Energy-converting NADH:ubiquionone oxidoreductase, respiratory complex I, plays a major role in cellular energy metabolism. It couples NADH oxidation and quinone reduction with proton translocation across the membrane, thus contributing to the formation of the proton motive force. Complex I deficiencies were found to be the most common source of human mitochondrial dysfunction, manifesting in a variety of neurodegenerative diseases. Seven core subunits of human complex I are encoded by mitochondrial DNA (mtDNA) that carry an unexpectedly large number of mutations in patient tissues. The biochemical consequences of these mutations are largely unknown due to the difficulty of experimental access to mitochondrial complex I. To understand the effects of the mutations, they should be introduced into complex I of Escherichia coli as a model system. It consists of 13 subunits, named NuoA to NuoN, and contains nine iron-sulfur clusters and one flavin mononucleotide as cofactors.
Mutations found in patients’ mtDNA were introduced into E. coli complex I and the resulting variants were biochemically characterized. Mutation V259AL disturbed the assembly of complex I leading to an inactive variant, whereas mutation F123LL caused the assembly of a stable but almost inactive complex. Inversion of seven base pairs in mtDNA resulted in a triple mutation. In E. coli the homologous mutation D213G/Q214K/P215VH led to the assembly of a stable but completely inactive variant. The biochemical effects on complex I caused by these mutations might contribute to their deleterious effects in humans. Only Position D213GH within the triple mutation is conserved. The single Mutation D213GH resulted in the assembly of a stable variant as well, but with the capability to catalyze redox-driven proton translocation, albeit at reduced levels. UV/vis-spectroscopic re-oxidation kinetics of the variant demonstrated that the cause of the diminished activity is the impaired formation of a catalytic intermediate of the energy converting process in the complex. From these data, a mechanism for energy coupling, which has not yet been fully elucidated, was proposed.

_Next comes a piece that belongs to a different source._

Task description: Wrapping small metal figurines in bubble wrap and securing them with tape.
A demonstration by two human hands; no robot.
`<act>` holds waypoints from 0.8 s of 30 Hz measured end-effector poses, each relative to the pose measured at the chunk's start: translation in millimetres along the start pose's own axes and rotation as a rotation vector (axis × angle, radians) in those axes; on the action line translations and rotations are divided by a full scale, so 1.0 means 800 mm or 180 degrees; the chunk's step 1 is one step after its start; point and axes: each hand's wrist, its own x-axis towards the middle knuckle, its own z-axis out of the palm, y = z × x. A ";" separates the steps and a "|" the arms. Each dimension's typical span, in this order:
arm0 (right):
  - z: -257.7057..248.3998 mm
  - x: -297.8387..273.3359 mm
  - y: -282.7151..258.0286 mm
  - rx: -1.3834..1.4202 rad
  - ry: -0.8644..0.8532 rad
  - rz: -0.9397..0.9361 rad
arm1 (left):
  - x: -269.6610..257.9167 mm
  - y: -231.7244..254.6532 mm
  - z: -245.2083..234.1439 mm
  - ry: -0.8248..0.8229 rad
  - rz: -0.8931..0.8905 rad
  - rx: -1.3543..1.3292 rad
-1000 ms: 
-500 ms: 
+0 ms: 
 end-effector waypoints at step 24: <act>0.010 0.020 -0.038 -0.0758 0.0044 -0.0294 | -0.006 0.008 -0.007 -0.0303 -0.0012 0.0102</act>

Via MD simulations and structural studies of complex I in different states of the catalytic cycle, key positions for several postulated mechanisms of proton translocation were proposed. The introduction of the mutations H322AM, H348AM, and H322A/H348AM confirmed a mechanistic proposal for their role in catalysis. Mutation E407KM was used to generate a symmetrical distribution of the central charged amino acids. The variant catalyzed redox-driven proton translocation, albeit with lower stoichiometry. This contradicts the hypothesis that charge asymmetry is essential for proton translocation and revealed the so-called "ND5-only" mechanism to be unlikely. The results from these four mutations in NuoM support the mechanistic proposal of a model in which dipole changes propagate in a wave-like manner from one end of the membrane arm to the other and back again, thus initiating the translocation of a proton via each of the four postulated proton channels.
Further point-mutations were introduced into subunits NuoA, H, J, K and CD to investigate the postulated functions of the respective amino acids. Possible clinically relevant mutations in these positions were introduced as well. The pathogenicity of the mutations could be explained via their drastic effects on E. coli complex I. First characterization of the additional variants helped to improve the understanding of the mechanistic processes at the interface between the peripheral arm and the membrane arm.
Previous work by our group described an interaction of complex I variant ΔNuoL with a monomer of LdcI, encoded by the gene cadA. The role of the LdcI in complex I assembly could not be clarified by characterization of complex I nor the ΔNuoL variant from different cadA-deletion strains and remains unclear. To identify the LdcI binding site on complex I by cryo-EM, the ΔNuoL variant with associated LdcI was purified. However, electron microscopic examination of negative-stained single particles could not identify the binding side. The Attempt to improve protein quality resulted in the loss of complex I-LdcI interaction.
A chaperone-like function for complex I and possible involvement in a repair mechanism associated with LdcI and the ΔNuoL variant were proposed for the proteins RavA and ViaA from E. coli. Characterization of complex I and the ΔNuoL variant from different ravA-viaA-deletion strains showed no specific effect of the deletions on the assembly or activity of the enzyme.